The commercial flight operations of Rakesh Jhunjhunwala-backed Akasa Air will be launched in July instead of June.
On March 26, Dube had at an aviation event said that the airline is planning to launch its commercial operations in June.
“As we get closer to the airline launch date, we can now confirm refined estimates on our timelines. We expect our first aircraft delivery by early June 2022, with the intention to start commercial operations in July 2022.
Importantly, there will be no impact on “later aircraft induction” and Akasa Air remains on plan to fly 18 aircraft by the end of March 2023.
We have received our NOC and our next key milestone in the Air Operators Permit. We are working closely with the regulatory authorities and following all the required processes to comply with the requirements to obtain this certification. We hope to satisfy all regulatory requirements for this certification at the earliest.”Vinay Dube, Co-Founder & CEO, Akasa Air
Akasa Air — which along with Dube is backed by ace investor Jhunjhunwala and aviation veteran Aditya Ghosh — got the no-objection certificate (NOC) from the Ministry of Civil Aviation in the first half of August 2021 to launch commercial flight operations.
With the aviation regulator DGCA giving its green light to Boeing Max aircraft in late August, Akasa Air signed a deal with Boeing on November 26 last year to purchase 72 Boeing 737 Max planes.
Dube said, “Concerning starting the airline, we are extremely thankful to the Ministry of Civil Aviation and the DGCA for their guidance and support on all required regulatory clearances.”
Aviation consultancy firm CAPA said in November 2021 that the disruption in the Indian aviation sector due to Akasa Air will possibly be felt from 2024-25 onwards “once it has the scale and achieves a competitive cost base”.
Dube said it would be wrong to assume that the decision to get 18 aircraft in the first year was driven by the desire to start international operations at the earliest.

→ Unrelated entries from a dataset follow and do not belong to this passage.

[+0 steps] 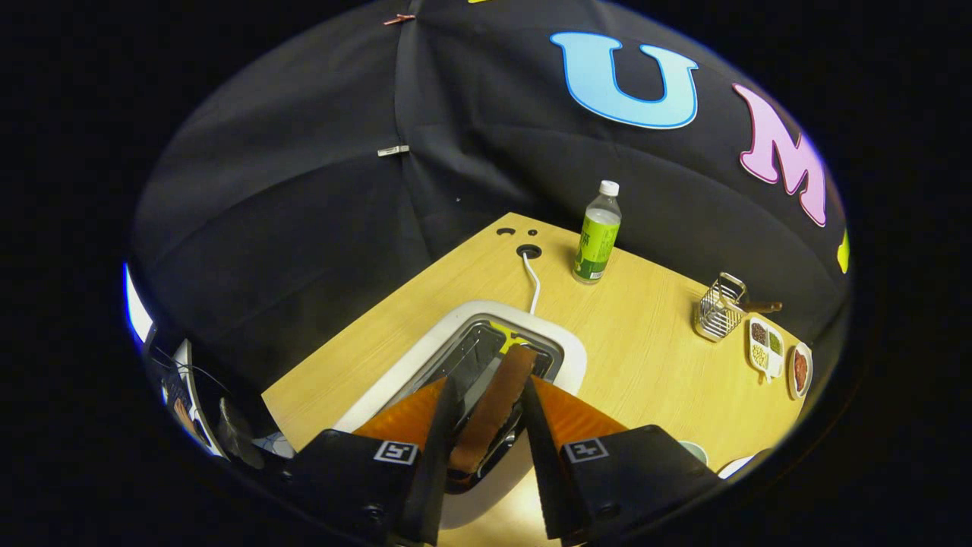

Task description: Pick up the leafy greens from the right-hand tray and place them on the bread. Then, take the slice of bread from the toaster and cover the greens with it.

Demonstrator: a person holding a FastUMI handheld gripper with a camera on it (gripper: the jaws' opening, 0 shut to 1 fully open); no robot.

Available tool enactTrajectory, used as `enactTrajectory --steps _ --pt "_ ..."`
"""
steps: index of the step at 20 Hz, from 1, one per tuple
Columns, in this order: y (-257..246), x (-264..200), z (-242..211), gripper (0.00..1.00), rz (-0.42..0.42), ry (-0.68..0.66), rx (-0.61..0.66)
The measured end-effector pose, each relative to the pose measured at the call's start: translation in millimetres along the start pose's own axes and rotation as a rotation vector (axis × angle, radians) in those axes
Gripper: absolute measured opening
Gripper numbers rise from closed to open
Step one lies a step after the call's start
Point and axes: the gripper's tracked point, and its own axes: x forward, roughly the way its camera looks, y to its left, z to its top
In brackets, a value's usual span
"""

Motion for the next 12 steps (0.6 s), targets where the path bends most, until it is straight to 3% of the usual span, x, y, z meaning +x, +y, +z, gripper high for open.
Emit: enactTrajectory --steps 2,3,7,12 --pt "-3 0 -1 0.4 -0.014 0.007 -0.004" --pt "-3 -2 -2 0.3 -0.013 0.013 0.005" --pt "-1 -2 -1 0.19 0.006 0.039 0.077" --pt "-1 -15 12 0.13 0.083 -0.012 0.02"
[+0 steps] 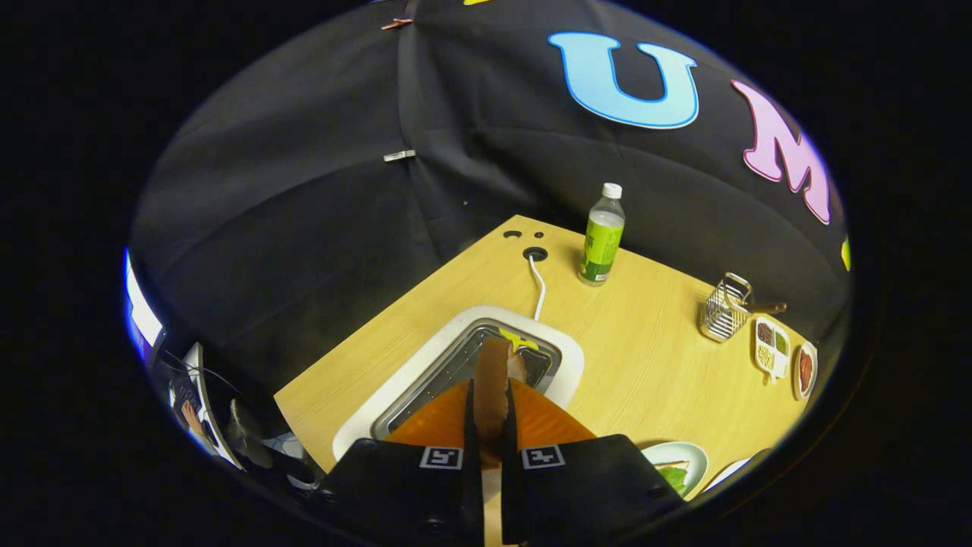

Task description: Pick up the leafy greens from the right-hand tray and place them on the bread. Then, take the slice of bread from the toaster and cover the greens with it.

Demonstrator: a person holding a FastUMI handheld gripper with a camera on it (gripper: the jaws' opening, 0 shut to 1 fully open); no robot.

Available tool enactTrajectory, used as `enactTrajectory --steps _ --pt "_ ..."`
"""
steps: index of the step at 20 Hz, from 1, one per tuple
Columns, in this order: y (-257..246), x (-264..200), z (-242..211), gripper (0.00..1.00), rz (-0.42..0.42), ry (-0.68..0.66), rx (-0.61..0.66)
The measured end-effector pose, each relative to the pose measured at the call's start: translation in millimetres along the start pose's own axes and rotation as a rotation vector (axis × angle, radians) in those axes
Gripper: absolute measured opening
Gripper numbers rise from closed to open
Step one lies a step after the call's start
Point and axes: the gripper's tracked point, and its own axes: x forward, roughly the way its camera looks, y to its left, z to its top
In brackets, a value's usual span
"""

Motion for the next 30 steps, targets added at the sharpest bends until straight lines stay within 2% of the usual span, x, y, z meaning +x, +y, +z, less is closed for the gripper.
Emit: enactTrajectory --steps 11,18,24,30 --pt "-16 -60 48 0.11 0.025 -0.085 0.079" --pt "-73 -102 63 0.11 -0.035 -0.154 0.172" --pt "-139 -116 17 0.11 -0.125 -0.115 0.307" --pt "-176 -110 -65 0.11 -0.162 0.013 0.454"
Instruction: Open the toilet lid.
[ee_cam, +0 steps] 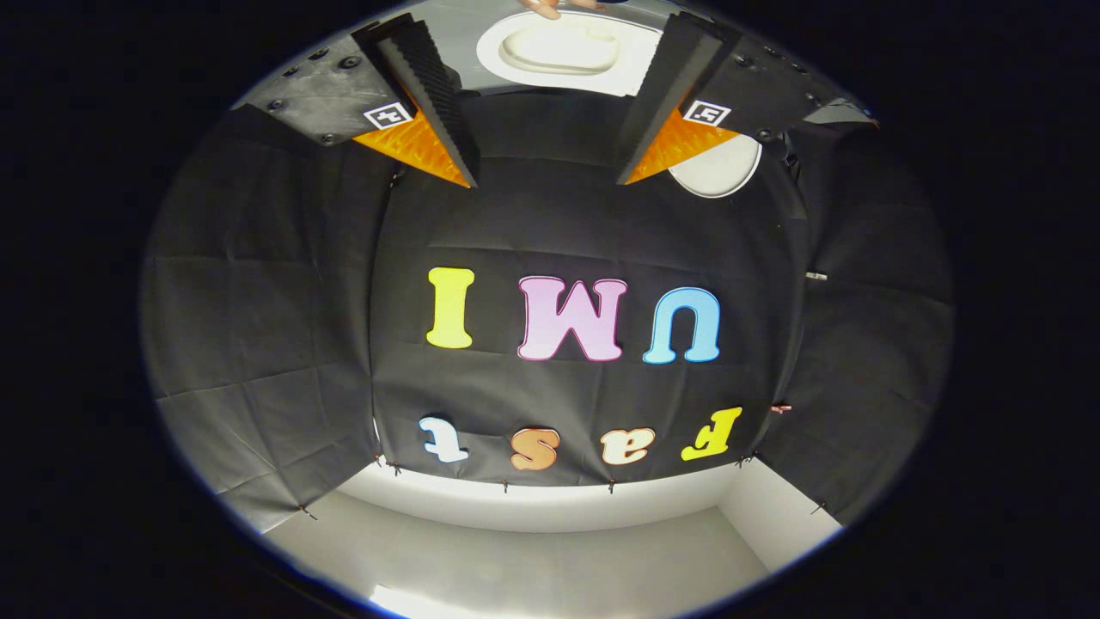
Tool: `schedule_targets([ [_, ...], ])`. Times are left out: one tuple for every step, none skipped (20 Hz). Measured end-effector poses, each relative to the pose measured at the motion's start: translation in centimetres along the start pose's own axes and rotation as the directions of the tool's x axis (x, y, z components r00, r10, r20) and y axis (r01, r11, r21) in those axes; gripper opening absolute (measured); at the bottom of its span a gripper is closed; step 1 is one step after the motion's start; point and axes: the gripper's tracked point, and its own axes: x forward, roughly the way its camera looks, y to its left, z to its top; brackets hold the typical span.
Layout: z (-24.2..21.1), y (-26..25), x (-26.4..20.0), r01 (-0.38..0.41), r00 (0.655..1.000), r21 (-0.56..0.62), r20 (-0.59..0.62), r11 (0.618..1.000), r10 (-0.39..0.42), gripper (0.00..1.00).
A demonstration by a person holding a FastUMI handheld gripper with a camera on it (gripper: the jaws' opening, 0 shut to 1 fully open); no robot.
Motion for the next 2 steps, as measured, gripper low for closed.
schedule_targets([
  [-0.08,-0.01,0.03,-0.001,1.000,-0.001,0.001,1.000,0.001,0.98],
  [-0.16,0.01,0.08,-0.002,1.000,-0.003,0.001,1.000,0.002,0.98],
])
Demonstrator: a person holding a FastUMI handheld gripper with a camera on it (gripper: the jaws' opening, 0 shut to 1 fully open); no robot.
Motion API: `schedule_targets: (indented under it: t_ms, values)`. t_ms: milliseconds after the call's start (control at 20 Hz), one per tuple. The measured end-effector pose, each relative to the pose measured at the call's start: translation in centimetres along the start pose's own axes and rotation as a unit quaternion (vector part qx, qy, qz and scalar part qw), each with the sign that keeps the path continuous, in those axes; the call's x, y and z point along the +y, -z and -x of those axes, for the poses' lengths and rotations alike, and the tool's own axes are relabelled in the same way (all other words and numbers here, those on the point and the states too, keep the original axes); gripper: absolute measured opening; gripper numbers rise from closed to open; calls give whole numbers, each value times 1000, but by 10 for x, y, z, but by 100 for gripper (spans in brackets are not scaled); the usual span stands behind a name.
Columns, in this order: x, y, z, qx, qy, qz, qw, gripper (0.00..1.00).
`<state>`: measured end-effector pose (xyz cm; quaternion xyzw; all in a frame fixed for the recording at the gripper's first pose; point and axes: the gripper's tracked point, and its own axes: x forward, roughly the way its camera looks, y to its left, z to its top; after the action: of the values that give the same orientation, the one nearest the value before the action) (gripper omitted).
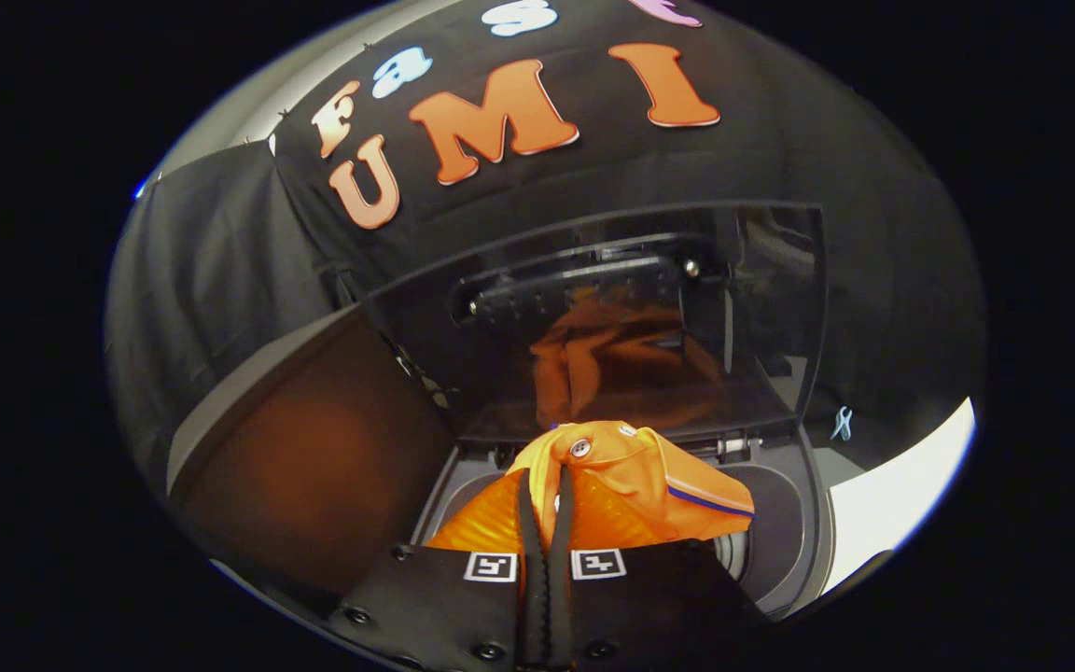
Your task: Put the clothes into the washing machine and then close the washing machine lid.
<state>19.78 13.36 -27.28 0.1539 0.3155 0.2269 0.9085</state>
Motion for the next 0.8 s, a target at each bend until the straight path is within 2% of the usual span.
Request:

“We feel 18 provides the right economies of scale to a startup airline looking to start safe and maintain economies of scale. Five (aircraft) is too few and 40 is too many,” he said.
Indian carriers must have at least 20 aircraft to start international flights, a criterion that Akasa Air will fulfil in its second year. Dube said the airline hopes to start international operations in the second quarter of 2023.
The first 20 aircraft that Akasa will get will be white-tail aircraft, which are planes that have been produced but not taken by any airline and hence do not have an airline’s logo on them.
Apart from the launch delay by a few weeks, things are moving fast, according to Dube. The airline has hired staff members primarily from other airlines as Akasa needs trained personnel to get off the ground.
About 120 flight attendants, 150 pilots and 20 aircraft engineers have been signed up to join Akasa. “We have about 25 to 30 pilots on our payrolls. Others will join as aircraft keep getting inducted,” Dube said.